Task description => For each line of the material, write out an exact copy.

Data excerpt =>
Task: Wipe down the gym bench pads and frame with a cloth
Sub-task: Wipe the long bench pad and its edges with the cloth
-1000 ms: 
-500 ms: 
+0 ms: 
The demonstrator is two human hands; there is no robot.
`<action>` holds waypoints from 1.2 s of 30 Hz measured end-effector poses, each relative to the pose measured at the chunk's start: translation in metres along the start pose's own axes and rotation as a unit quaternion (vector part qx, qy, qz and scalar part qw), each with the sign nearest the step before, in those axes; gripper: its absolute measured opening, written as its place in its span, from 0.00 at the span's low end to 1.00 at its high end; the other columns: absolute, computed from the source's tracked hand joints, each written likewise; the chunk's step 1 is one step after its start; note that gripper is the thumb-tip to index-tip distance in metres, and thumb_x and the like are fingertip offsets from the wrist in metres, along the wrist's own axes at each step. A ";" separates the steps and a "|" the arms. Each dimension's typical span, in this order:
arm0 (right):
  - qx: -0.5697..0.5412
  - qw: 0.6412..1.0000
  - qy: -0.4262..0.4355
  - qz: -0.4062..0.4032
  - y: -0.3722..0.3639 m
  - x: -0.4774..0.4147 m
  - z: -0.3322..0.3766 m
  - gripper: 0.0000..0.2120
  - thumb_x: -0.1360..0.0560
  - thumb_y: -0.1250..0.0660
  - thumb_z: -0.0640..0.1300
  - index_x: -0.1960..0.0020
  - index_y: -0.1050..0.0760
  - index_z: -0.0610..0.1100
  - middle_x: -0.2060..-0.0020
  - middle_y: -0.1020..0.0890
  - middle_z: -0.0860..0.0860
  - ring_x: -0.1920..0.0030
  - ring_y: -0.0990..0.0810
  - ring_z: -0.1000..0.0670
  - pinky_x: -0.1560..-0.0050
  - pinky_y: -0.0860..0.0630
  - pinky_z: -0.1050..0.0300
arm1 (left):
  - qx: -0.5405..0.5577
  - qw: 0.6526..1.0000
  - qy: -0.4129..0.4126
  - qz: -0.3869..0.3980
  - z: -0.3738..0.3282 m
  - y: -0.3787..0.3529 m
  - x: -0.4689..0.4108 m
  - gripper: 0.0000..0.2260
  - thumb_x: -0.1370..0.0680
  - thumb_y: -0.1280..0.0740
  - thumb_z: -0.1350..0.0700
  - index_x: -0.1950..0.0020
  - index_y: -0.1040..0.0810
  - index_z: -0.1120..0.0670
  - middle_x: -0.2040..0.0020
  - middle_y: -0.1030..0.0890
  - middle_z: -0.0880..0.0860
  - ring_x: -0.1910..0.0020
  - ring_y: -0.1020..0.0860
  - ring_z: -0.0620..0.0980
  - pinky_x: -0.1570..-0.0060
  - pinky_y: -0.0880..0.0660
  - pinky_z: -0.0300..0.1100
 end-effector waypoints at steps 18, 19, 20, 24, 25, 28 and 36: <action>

Solved problem =>
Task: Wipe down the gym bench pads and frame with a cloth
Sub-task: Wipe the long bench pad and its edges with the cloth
-1000 ms: 
-500 ms: 
+0 ms: 
The demonstrator is two human hands; there is no robot.
`<action>` holds waypoints from 1.2 s of 30 Hz measured end-effector poses, each relative to the pose measured at the chunk's start: translation in metres along the start pose's own axes and rotation as a unit quaternion (vector part qx, qy, qz and scalar part qw), each with the sign nearest the step before, in those axes; gripper: its absolute measured opening, written as its place in its span, from 0.00 at the span's low end to 1.00 at its high end; the other columns: absolute, computed from the source's tracked hand joints, each written likewise; the chunk's step 1 is one step after its start; note that gripper is the thumb-tip to index-tip distance in metres, and thumb_x and the like are fingertip offsets from the wrist in metres, along the wrist's own axes at each step. A ";" separates the steps and a "|" the arms. Each dimension's typical span, in this order:
arm0 (right):
  - qx: -0.5697..0.5412
  - qw: 0.6412..1.0000
  - qy: -0.4262..0.4355
  - qz: -0.4062..0.4032
  - y: -0.3722..0.3639 m
  - x: -0.4774..0.4147 m
  - z: -0.3322..0.3766 m
  - gripper: 0.0000..0.2120
  - thumb_x: -0.1360..0.0560
  - thumb_y: -0.1250..0.0660
  - thumb_z: -0.0640..0.1300
  - index_x: -0.1960..0.0020
  - index_y: -0.1050..0.0760
  - index_z: -0.0610..0.1100
  - middle_x: -0.2060..-0.0020
  - middle_y: -0.1020..0.0890
  - middle_z: -0.0860..0.0860
  - ring_x: -0.1920..0.0030
  - ring_y: -0.0990..0.0810
  - ring_z: -0.1000..0.0670
  - pinky_x: -0.1560..-0.0050
  - pinky_y: -0.0860..0.0630
  - pinky_z: -0.1050..0.0300
arm1 (left):
  - qx: -0.5405..0.5577
  - qw: 0.6526..1.0000
  - qy: -0.4129..0.4126
  - qz: -0.3869..0.3980
  - z: -0.3738..0.3282 m
  - y: -0.3787..0.3529 m
  - x: -0.4689..0.4108 m
  - gripper: 0.0000..0.2260
  - thumb_x: -0.1370..0.0680
  - thumb_y: -0.1280..0.0740
  - thumb_z: -0.1350..0.0700
  - index_x: -0.1950..0.0020
  - index_y: -0.1040..0.0810
  - index_z: -0.1120..0.0670
  - middle_x: -0.2040..0.0020
  - middle_y: -0.1030..0.0890
  - middle_z: -0.0880..0.0860
  - ring_x: -0.1910..0.0020
  - ring_y: -0.1020..0.0860
  - ring_z: -0.0620..0.0980
  - pinky_x: -0.1570..-0.0060
  - pinky_y: -0.0880..0.0660
  - pinky_z: -0.0300..0.1100
 end-effector waypoints at steps 18, 19, 20, 24, 25, 28 and 36: <action>

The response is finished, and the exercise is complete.